Jean Devanny
Jean Devanny, born Jane Crook in 1894 in Ferntown, New Zealand, was a significant writer and political activist whose works often explored themes of socialism and women's equality. Leaving school at thirteen to care for her mother, she later adopted the name Jean, suggested by a teacher. Devanny's marriage to Francis Harold Devanny, a miner and union activist, deepened her involvement in labor movements and the Communist Party, which informed her literary perspective. Her novel *The Butcher Shop*, published in 1926, gained notoriety for its frank portrayal of farming conditions and faced bans in several countries.
Devanny was a founding member and first president of the Writers League, which evolved into the Writers Association. Throughout her career, she produced numerous works, including novels and nonfiction, and was recognized as a modernist writer ahead of her time. Despite her contributions, she had a tumultuous relationship with the Communist Party, ultimately resigning in 1949 following critiques of her work. Devanny's legacy remains as a visionary author whose political and social convictions deeply influenced her literary output.
Subject Terms
Jean Devanny
New Zealand-born Australian fiction novelist.
- Born: January 7, 1894
- Birthplace: Ferntown, New Zealand
- Died: March 8, 1962
- Place of death:Townsville, Australia
Biography
The writer Jean Devanny was born Jane Crook in Ferntown, New Zealand, in 1894. Devanny left school at age thirteen to take care of her mother. She changed her name to Jean at the suggestion of a schoolteacher. She married Francis Harold Devanny in 1911, and the couple had three children. Francis Harold Devanny was a miner who was deeply involved in union activities and Marxist studies. The Devannys joined the Communist Party, and Jean Devanny was able to learn quickly from her contacts with labor leaders and her wide reading. She also helped establish the Writers League in 1935 and served as its first president before it evolved into the Writers Association.
In 1926, Devanny’s novel The Butcher Shop was published in London and gained wide recognition. It was banned in New Zealand, Australia, Germany, and parts of the United States for its candid examination of farming conditions. Devanny believed a socialist state offered the only hope for equality for women. She pursued this conviction in her other works of fiction.

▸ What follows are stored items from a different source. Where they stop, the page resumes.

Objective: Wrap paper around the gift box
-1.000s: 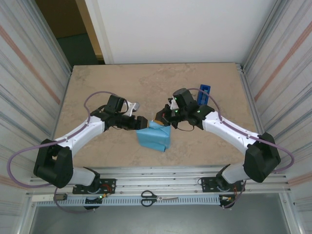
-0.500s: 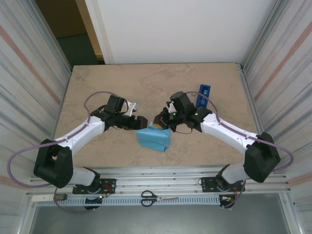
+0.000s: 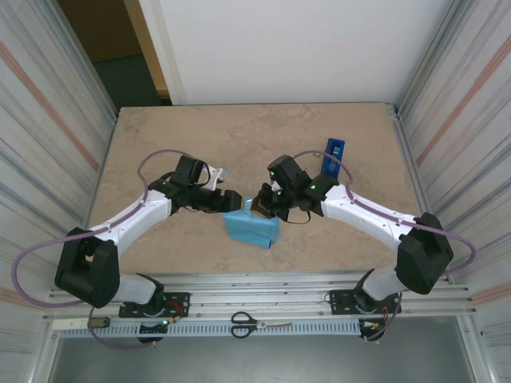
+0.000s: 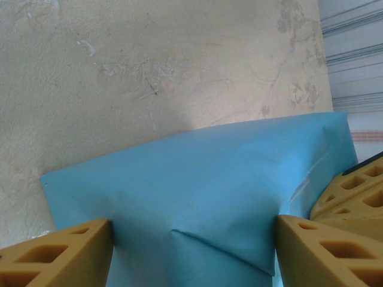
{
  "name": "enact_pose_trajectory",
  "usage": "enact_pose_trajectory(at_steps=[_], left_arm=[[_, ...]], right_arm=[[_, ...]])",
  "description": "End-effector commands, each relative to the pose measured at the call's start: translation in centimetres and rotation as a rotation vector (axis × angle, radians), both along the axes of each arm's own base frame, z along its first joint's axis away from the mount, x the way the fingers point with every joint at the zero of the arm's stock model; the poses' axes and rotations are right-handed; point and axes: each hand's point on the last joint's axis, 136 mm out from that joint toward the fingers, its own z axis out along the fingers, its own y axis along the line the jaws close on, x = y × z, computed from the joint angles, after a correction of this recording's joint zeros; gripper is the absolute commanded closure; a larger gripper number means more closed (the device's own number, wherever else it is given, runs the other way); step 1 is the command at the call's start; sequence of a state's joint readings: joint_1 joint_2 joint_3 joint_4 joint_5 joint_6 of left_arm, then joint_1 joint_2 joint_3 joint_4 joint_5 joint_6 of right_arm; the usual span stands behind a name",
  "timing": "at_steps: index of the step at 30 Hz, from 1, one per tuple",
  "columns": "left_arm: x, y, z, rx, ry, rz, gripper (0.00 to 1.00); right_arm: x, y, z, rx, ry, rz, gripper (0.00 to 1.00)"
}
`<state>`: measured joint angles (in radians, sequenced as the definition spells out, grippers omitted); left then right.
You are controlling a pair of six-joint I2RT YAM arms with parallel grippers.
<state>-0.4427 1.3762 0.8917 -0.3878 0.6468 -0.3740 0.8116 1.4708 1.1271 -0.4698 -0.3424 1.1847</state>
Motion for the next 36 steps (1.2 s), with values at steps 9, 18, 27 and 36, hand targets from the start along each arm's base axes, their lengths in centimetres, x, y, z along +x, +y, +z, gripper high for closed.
enact_pose_trajectory(at_steps=[9, 18, 27, 36], left_arm=[[0.4, 0.1, 3.1, -0.008, -0.017, 0.034, 0.31], [1.0, 0.6, 8.5, -0.101, -0.105, 0.092, 0.49], [0.3, -1.4, 10.5, -0.226, -0.08, 0.0, 0.91], [-0.6, -3.4, 8.2, -0.181, 0.001, -0.081, 0.93]], right_arm=[[-2.1, -2.8, -4.4, -0.301, 0.044, 0.035, 1.0], [-2.4, -2.7, -4.8, -0.32, 0.041, 0.045, 1.0], [-2.4, -2.7, -4.8, -0.305, 0.038, 0.037, 1.0], [-2.5, -2.3, -4.8, -0.281, 0.039, 0.038, 1.0]])
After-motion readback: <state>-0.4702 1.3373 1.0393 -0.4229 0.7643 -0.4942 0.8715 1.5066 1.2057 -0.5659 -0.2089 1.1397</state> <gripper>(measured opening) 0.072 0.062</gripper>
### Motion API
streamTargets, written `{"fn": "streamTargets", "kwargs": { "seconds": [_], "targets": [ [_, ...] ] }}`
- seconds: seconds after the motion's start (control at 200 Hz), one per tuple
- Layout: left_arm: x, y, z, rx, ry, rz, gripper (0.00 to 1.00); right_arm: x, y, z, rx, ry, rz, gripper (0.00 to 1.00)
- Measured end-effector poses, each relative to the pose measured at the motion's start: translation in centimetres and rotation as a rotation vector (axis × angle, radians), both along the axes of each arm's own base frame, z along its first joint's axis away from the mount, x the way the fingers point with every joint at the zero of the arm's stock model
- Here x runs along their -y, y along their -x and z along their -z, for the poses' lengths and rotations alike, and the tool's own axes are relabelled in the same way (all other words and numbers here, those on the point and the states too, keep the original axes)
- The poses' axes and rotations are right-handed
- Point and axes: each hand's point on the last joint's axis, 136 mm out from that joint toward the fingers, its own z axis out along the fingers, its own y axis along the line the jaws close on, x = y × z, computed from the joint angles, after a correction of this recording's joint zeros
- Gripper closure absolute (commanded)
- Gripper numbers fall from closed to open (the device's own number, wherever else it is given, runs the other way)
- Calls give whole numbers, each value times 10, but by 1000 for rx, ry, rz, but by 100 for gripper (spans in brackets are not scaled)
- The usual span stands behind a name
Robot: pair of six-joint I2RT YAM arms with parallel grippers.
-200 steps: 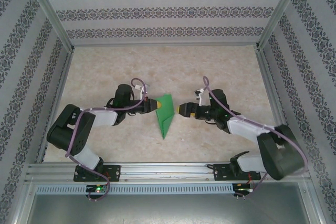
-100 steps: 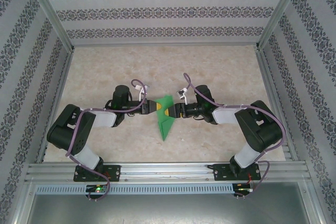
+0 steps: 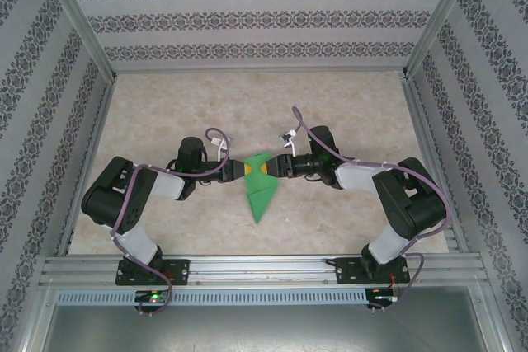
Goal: Fold a paper plane with a square sheet of paper (fold left side to right side)
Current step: Place the paper at the center of the table.
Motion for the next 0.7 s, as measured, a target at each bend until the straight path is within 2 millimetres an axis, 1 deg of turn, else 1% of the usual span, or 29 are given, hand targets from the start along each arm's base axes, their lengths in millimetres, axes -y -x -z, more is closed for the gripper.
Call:
{"fn": "streamTargets", "kwargs": {
  "seconds": [0.225, 0.275, 0.33, 0.45, 0.535, 0.585, 0.7],
  "targets": [
    [0, 1, 3, 0, 0, 0, 100, -4, -8, -8, 16, 5, -6, 58],
    [0, 1, 3, 0, 0, 0, 100, -4, -10, -9, 19, 10, -5, 62],
    [0, 1, 3, 3, 1, 0, 100, -4, -12, -7, 15, 20, 0, 69],
    [0, 1, 3, 5, 1, -1, 89, -3, -17, -1, 5, 58, 14, 89],
    [-2, 1, 5, 3, -1, -8, 78, 0, -19, 6, -20, 94, 39, 100],
    [-3, 2, 7, 5, -5, -13, 73, 3, -21, 10, -31, 115, 54, 100],
    [-11, 2, 14, -2, -27, -50, 65, 9, -23, 19, -50, 160, 85, 100]
  ]
}}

During the 1940s, Devanny battled with Communist Party leaders, who revoked her membership and later reinstated it. Devanny abandoned the party in 1949 after leaders critiqued elements of her novel Cindie: A Chronicle of the Canefields (1949). She would later state that her political preoccupations prevented her from realizing the full extent of her literary talents. Seen as a visionary whose modernist ways were ahead of her time, Devanny was called a romantic revolutionary by one of her biographers, Carole Ferrier.
Author Works
Long Fiction:
Lenore Divine, 1926
The Butcher Shop, 1926
Dawn Beloved, 1928
Riven, 1929
Devil Made Saint, 1930
Bushman Burke, 1930
Poor Swine, 1932
Out of Such Fires, 1934
The Ghost Wife, 1935
The Virtuous Courtesan, 1935
Sugar Heaven, 1936
Paradise Flow, 1938
The Killing of Jacqueline Love, 1942
Roll Back the Night, 1945
Cindie: A Chronicle of the Canefields, 1949
Short Fiction:
Old Savage and Other Stories, 1927
Nonfiction:
By Tropic Sea and Jungle: Adventures in North Queensland, 1944
Bird of Paradise, 1945
Travels in North Queensland, 1951
Point of Departure: The Autobiography of Jean Devanny, 1986
Bibliography
Devanny, Jean. Point of Departure: The Autobiography of Jean Devanny. U of Queensland P, 1986. Provides insight into Devanny's life and career.

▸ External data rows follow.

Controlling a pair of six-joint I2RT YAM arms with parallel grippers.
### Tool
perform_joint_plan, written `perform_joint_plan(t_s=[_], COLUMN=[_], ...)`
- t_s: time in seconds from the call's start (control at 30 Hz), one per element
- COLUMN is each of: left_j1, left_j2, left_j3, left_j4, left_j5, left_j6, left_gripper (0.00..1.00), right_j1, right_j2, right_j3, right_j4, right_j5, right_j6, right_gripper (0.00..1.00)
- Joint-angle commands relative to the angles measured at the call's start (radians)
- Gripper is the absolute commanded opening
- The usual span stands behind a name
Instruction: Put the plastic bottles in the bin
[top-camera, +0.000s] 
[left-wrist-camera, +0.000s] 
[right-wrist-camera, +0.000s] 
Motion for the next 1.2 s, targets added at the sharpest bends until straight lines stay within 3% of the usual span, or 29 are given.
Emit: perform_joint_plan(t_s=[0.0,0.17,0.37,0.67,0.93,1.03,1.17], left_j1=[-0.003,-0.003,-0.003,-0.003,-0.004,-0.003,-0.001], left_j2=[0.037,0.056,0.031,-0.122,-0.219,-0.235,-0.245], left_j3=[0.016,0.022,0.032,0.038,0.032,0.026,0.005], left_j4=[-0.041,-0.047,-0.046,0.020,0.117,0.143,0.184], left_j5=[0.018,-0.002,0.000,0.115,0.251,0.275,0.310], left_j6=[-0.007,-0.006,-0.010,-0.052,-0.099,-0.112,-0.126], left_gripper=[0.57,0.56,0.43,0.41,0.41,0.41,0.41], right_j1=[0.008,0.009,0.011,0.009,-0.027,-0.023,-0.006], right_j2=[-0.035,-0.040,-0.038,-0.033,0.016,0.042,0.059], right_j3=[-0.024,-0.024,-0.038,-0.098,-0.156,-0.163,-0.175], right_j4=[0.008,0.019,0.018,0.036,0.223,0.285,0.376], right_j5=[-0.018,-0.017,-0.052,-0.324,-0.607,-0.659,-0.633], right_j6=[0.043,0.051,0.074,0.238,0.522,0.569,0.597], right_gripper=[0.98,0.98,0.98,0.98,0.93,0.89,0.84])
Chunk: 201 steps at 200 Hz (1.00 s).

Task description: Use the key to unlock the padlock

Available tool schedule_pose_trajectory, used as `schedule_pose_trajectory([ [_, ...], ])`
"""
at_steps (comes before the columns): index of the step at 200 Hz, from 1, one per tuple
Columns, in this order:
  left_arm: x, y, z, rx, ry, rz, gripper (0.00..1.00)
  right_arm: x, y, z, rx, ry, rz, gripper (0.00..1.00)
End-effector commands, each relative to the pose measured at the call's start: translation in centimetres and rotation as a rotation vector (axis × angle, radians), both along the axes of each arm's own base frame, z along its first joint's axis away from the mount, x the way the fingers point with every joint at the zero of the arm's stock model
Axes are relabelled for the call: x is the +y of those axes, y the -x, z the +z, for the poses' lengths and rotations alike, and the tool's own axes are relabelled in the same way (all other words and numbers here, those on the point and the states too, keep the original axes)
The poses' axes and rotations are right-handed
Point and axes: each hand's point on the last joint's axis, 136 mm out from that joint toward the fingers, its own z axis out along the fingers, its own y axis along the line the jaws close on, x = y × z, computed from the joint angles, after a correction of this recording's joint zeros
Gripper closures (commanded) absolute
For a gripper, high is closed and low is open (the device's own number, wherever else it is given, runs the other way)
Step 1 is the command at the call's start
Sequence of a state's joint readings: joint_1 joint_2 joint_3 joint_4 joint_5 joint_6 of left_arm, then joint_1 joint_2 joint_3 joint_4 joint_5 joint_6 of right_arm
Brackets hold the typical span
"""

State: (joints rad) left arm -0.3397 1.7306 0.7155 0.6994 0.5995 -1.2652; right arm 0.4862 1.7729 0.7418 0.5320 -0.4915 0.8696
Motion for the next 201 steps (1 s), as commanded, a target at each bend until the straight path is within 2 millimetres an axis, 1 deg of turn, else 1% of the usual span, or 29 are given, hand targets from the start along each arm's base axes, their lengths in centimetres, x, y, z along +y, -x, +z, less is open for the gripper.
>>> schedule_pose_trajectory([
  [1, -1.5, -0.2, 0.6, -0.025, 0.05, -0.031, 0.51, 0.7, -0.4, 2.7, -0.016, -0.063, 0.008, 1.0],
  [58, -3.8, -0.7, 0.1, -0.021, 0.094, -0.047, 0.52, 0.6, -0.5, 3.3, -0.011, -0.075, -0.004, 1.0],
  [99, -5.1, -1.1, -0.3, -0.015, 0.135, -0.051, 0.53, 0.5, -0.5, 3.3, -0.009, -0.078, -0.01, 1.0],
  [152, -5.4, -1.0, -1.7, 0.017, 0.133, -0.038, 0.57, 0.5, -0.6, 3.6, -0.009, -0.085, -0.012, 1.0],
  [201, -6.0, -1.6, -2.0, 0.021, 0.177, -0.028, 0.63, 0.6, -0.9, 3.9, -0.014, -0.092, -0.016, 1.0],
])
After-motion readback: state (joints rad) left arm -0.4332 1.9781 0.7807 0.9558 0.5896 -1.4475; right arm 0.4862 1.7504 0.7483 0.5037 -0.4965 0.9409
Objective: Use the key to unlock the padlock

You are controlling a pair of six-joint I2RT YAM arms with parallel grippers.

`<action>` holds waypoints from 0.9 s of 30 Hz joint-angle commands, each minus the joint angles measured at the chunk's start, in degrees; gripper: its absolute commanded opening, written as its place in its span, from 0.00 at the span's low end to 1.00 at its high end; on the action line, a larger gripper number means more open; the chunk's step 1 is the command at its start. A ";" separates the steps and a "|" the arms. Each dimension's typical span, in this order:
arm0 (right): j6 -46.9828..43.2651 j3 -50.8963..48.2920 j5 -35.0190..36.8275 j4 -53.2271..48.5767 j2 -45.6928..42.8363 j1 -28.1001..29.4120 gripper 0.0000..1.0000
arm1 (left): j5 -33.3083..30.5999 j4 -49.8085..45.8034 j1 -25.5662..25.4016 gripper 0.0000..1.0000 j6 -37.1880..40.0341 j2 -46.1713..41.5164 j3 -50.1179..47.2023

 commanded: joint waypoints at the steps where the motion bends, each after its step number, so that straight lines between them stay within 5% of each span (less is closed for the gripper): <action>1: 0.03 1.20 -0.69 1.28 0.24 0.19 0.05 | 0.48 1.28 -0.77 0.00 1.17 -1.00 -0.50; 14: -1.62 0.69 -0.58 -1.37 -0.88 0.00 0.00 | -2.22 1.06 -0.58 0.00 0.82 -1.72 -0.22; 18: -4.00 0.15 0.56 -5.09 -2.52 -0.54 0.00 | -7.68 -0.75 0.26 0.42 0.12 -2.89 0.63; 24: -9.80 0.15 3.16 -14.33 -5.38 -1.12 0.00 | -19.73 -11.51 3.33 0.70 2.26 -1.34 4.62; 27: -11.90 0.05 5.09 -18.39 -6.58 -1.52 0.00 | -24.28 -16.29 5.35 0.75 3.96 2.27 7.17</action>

Ferrier, Carole. Jean Devanny: Romantic Revolutionary. Melbourne UP, 1999. A principle full-length biography of Devanny, drawing on her unpublished archives and manuscripts as well as oral histories from those who knew her.
Griffith, Penny. "Jean Devanny." TheProw.org.nz, 18 Apr. 2015, www.theprow.org.nz/arts/jean-devanny/#.WVKkd-srJpg. Accessed 27 June 2017. Discusses Devanny as an important early writer in the Golden Bay/Mohua area of New Zealand, focusing on analysis of her novel Dawn Beloved.
Roberts, Heather. "Devanny, Jean." Te Ara - the Encyclopedia of New Zealand, www.TeAra.govt.nz/en/biographies/4d13/devanny-jean. Accessed 27 June 2017. This biographical overview details both Devanny's political activism and her career as a writer.
Store, Ron. "Devanny, Jane (Jean) (1894–1962)." Australian Dictionary of Biography, National Centre of Biography, Australian National University, 1981, adb.anu.edu.au/biography/devanny-jane-jean-5968/text10141. Accessed 27 June 2017. Provides a biographical overview of Devanny, including discussion of her contacts in the Australian literature scene and her involvement in political causes.